**Problem description**
Reproduce the records below exactly as they are written.

**Supplied records**

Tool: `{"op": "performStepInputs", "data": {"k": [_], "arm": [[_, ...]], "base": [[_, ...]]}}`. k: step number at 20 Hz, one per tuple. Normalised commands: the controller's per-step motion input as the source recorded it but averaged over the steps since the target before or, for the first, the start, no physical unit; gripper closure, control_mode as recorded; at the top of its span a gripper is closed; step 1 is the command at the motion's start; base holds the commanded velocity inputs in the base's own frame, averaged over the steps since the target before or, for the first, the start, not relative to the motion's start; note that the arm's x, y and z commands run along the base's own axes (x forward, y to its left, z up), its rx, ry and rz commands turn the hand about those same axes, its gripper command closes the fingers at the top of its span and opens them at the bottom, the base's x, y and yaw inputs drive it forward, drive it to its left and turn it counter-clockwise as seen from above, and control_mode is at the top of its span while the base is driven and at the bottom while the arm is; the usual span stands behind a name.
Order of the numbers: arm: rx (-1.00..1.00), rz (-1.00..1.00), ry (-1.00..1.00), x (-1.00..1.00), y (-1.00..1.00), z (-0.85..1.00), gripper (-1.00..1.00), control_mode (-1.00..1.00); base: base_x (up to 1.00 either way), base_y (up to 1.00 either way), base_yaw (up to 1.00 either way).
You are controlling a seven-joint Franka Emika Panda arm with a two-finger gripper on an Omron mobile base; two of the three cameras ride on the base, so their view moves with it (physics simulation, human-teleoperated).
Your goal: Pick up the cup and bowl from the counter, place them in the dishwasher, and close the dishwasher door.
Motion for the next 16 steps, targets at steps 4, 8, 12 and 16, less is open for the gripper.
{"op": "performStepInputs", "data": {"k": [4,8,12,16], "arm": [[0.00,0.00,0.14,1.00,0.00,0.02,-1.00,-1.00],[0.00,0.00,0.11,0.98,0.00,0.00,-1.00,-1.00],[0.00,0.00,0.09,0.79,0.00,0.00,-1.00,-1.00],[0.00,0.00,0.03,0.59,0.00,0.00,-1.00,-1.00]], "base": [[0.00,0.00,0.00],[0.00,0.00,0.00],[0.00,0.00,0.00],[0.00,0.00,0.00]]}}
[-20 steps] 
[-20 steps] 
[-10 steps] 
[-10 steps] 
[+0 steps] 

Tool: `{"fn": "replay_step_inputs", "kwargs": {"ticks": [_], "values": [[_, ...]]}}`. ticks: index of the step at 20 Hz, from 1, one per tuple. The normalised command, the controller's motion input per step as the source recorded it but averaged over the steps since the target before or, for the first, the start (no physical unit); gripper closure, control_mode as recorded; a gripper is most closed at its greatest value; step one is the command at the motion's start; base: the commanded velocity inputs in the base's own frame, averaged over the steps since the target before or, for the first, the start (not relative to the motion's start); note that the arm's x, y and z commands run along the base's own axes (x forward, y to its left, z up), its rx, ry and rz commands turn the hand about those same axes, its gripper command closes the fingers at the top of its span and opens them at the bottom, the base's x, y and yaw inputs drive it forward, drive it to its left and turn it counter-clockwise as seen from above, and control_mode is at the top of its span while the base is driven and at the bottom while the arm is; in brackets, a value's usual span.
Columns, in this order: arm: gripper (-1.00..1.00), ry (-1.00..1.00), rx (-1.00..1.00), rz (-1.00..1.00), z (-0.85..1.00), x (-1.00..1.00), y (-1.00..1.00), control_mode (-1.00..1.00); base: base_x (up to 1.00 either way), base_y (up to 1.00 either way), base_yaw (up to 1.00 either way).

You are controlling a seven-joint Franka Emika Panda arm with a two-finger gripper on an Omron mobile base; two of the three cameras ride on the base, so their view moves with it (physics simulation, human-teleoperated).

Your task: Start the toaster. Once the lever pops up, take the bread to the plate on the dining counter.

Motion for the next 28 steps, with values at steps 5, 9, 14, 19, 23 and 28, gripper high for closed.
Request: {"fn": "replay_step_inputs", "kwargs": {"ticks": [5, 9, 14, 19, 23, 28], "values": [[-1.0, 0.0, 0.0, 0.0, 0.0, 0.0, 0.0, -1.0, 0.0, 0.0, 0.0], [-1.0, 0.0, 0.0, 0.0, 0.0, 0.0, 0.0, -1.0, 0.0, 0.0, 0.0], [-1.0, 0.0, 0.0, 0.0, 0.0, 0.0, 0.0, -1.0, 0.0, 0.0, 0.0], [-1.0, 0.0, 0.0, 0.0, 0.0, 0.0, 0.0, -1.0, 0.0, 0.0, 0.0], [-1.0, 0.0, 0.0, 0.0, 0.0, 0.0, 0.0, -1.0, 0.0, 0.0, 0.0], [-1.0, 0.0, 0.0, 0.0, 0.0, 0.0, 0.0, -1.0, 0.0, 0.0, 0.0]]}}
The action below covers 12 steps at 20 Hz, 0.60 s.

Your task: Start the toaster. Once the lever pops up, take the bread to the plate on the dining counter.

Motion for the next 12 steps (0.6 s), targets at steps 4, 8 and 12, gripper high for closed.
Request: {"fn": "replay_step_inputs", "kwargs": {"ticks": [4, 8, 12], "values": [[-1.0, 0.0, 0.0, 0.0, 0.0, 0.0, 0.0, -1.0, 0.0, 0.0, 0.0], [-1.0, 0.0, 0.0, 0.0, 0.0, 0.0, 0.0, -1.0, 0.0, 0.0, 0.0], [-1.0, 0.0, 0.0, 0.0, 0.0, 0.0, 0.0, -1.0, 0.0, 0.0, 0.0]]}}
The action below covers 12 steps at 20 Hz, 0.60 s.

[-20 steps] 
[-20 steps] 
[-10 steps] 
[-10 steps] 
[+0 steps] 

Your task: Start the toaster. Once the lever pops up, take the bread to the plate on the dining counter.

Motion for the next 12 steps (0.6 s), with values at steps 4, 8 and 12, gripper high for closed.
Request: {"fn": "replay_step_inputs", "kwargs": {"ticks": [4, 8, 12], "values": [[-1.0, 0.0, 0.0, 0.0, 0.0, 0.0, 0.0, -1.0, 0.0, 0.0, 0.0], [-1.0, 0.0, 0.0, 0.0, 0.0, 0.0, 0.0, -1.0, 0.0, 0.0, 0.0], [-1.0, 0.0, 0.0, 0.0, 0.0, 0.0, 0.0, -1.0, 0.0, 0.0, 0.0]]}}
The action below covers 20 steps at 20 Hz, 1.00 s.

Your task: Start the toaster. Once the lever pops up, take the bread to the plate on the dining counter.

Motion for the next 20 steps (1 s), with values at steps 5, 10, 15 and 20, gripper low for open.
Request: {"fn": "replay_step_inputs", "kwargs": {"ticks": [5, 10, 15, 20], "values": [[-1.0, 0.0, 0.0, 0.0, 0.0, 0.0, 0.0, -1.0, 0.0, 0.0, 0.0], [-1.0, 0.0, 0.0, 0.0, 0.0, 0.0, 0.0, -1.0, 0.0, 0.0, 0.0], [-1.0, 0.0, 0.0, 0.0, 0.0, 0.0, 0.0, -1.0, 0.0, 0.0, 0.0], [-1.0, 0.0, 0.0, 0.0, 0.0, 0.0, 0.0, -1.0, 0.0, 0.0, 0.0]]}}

**Exercise response**
Tool: `{"op": "performStepInputs", "data": {"k": [_], "arm": [[_, ...]], "base": [[_, ...]]}}`. k: step number at 20 Hz, one per tuple. Normalised commands: the controller's per-step motion input as the source recorded it but averaged over the steps since the target before or, for the first, the start, no physical unit; gripper closure, control_mode as recorded; at the top of its span a gripper is closed; step 1 is the command at the motion's start; base holds the commanded velocity inputs in the base's own frame, averaged over the steps since the target before or, for the first, the start, not relative to the motion's start; note that the arm's x, y and z commands run along the base's own axes (x forward, y to its left, z up), its rx, ry and rz commands turn the hand about those same axes, its gripper command closes the fingers at the top of its span and opens them at the bottom, the base's x, y and yaw inputs drive it forward, drive it to its left and turn it counter-clockwise as seen from above, and control_mode is at the top of its span while the base is driven and at the bottom while the arm is; the usual span stands behind a name.
Order of the numbers: arm: rx (-1.00..1.00), rz (-1.00..1.00), ry (-1.00..1.00), x (-1.00..1.00), y (-1.00..1.00), z (-0.85..1.00), gripper (-1.00..1.00), control_mode (-1.00..1.00); base: base_x (up to 1.00 either way), base_y (up to 1.00 either way), base_yaw (up to 1.00 either way).
You are controlling a seven-joint Franka Emika Panda arm with a two-finger gripper on an Omron mobile base; two of the three cameras ride on the base, so their view moves with it (physics simulation, human-teleoperated).
Your goal: Pick up the cup and bowl from the counter, place them in the dishwasher, and close the dishwasher door.
Motion for the next 16 steps, targets at steps 4, 8, 12 and 16, less is open for the gripper.
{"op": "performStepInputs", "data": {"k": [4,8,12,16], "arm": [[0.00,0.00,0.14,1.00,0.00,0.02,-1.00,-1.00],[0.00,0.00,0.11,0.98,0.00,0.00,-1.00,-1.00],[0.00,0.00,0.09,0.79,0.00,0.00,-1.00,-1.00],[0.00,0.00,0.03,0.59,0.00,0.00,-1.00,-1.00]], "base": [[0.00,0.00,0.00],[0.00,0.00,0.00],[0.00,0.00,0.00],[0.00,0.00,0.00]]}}
[-20 steps] 
[-20 steps] 
[-10 steps] 
[-10 steps] 
[+0 steps] 

Tool: `{"fn": "replay_step_inputs", "kwargs": {"ticks": [_], "values": [[_, ...]]}}`. ticks: index of the step at 20 Hz, from 1, one per tuple. The normalised command, the controller's motion input per step as the source recorded it but averaged over the steps since the target before or, for the first, the start (no physical unit); gripper closure, control_mode as recorded; a gripper is most closed at its greatest value; step one is the command at the motion's start; base: the commanded velocity inputs in the base's own frame, averaged over the steps since the target before or, for the first, the start (not relative to the motion's start); note that the arm's x, y and z commands run along the base's own axes (x forward, y to its left, z up), its rx, ry and rz commands turn the hand about those same axes, its gripper command closes the fingers at the top of its span and opens them at the bottom, the base's x, y and yaw inputs drive it forward, drive it to its left and turn it counter-clockwise as seen from above, and control_mode is at the top of its span while the base is driven and at the bottom while the arm is; in brackets, a value's usual span.
Columns, in this order: arm: gripper (-1.00..1.00), ry (-1.00..1.00), rx (-1.00..1.00), rz (-1.00..1.00), z (-0.85..1.00), x (-1.00..1.00), y (-1.00..1.00), control_mode (-1.00..1.00); base: base_x (up to 1.00 either way), base_y (up to 1.00 either way), base_yaw (up to 1.00 either way).

You are controlling a seven-joint Franka Emika Panda arm with a two-finger gripper on an Omron mobile base; two of the three cameras ride on the base, so their view moves with it (physics simulation, human-teleoperated).

Your task: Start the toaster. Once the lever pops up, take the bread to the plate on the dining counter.

Motion for the next 28 steps, with values at steps 5, 9, 14, 19, 23 and 28, gripper high for closed.
Request: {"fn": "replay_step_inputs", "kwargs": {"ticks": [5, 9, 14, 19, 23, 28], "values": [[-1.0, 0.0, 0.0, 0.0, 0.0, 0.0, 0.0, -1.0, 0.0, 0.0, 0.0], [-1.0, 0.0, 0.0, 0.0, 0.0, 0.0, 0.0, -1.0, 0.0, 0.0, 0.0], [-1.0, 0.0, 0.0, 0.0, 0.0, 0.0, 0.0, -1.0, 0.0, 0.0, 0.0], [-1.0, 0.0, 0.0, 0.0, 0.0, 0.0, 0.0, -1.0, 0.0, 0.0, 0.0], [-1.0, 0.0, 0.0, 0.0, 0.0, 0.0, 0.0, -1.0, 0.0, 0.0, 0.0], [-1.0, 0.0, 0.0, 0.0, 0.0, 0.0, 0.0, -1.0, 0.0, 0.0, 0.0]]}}
The action below covers 12 steps at 20 Hz, 0.60 s.

Your task: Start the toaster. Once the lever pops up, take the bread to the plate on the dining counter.

Motion for the next 12 steps (0.6 s), targets at steps 4, 8 and 12, gripper high for closed.
Request: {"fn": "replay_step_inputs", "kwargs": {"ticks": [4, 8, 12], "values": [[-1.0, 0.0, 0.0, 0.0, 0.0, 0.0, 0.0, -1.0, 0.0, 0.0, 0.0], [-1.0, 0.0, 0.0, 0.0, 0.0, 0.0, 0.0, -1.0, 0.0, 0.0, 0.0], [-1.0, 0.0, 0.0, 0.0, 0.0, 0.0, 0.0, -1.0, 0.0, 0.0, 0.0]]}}
The action below covers 12 steps at 20 Hz, 0.60 s.

[-20 steps] 
[-20 steps] 
[-10 steps] 
[-10 steps] 
[+0 steps] 

Your task: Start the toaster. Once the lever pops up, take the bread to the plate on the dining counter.

Motion for the next 12 steps (0.6 s), with values at steps 4, 8 and 12, gripper high for closed.
Request: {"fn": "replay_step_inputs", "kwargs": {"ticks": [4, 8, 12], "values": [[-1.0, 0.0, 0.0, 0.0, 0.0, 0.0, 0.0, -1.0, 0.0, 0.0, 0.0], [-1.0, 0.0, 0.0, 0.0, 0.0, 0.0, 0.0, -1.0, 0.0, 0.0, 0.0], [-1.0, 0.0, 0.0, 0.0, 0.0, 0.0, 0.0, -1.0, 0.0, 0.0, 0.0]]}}
The action below covers 20 steps at 20 Hz, 1.00 s.

Your task: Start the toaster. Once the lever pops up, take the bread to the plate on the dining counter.

Motion for the next 20 steps (1 s), with values at steps 5, 10, 15 and 20, gripper low for open.
Request: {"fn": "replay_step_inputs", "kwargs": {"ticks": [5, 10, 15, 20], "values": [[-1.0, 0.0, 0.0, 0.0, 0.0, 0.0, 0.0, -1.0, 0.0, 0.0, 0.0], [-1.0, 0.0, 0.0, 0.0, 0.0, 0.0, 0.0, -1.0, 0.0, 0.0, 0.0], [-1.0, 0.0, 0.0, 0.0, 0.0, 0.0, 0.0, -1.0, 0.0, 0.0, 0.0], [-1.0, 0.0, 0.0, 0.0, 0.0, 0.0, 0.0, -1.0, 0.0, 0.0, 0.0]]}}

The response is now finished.